Passionate pro-Europeans routinely begin their columns and tweets with the famous quote by Jean Monnet: ‘Europe will be forged in crises and will be the sum of the solutions adopted for those crises’.  But many other things can be forged in crises — including Euroscepticism and a belief that, when it comes to the crunch, you really can only rely on your nation.

We tend to forget this now, but it was the EU’s fumbled response to two earlier crises — the Great Recession and refugee crisis — that convinced Britain’s Leave voters that being in this organization was not in their longer-term economic interests.
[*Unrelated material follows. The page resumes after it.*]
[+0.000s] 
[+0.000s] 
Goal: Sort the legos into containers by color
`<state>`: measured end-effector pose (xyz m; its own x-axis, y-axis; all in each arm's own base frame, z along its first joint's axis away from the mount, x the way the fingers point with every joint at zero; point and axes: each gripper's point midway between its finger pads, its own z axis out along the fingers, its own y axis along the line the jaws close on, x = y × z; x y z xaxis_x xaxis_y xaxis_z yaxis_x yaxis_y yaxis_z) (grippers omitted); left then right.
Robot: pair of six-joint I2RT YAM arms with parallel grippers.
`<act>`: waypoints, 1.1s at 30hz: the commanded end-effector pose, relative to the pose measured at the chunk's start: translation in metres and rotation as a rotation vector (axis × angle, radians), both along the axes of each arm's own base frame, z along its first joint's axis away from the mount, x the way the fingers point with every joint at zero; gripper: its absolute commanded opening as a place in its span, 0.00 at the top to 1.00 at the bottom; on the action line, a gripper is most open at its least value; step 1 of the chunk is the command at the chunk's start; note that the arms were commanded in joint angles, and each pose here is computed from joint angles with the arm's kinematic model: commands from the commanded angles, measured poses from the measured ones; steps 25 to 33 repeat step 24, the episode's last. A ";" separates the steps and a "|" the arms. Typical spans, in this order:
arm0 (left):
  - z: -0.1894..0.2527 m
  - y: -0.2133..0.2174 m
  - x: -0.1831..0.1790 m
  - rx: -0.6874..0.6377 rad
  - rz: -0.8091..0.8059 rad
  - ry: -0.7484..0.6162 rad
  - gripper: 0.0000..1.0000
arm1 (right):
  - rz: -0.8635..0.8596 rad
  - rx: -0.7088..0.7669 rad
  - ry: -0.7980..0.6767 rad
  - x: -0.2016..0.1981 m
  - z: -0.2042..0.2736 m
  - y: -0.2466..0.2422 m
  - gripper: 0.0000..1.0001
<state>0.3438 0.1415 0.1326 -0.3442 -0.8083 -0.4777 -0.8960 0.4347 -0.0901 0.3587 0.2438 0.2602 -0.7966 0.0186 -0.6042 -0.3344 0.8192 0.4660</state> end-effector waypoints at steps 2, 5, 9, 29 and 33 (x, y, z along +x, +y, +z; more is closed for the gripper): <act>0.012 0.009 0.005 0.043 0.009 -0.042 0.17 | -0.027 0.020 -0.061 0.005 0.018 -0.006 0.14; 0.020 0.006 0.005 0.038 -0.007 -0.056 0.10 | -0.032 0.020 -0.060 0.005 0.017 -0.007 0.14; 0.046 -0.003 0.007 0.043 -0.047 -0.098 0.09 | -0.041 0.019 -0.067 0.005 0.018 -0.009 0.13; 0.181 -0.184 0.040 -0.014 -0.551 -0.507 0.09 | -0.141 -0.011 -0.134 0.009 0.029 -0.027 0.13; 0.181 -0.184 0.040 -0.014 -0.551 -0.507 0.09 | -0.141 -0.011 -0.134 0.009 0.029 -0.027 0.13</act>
Most Italians have not yet reached the same conclusion. But if you put Europe’s bungled response to COVID alongside Italy’s worsening economic picture then it is not hard to see how the different impact of the current crisis and the recovery to come might push them further in this direction.

When Italy eventually emerges from this crisis it will not only be a poorer country but will also be a more Eurosceptic one, too. And who knows where that will lead.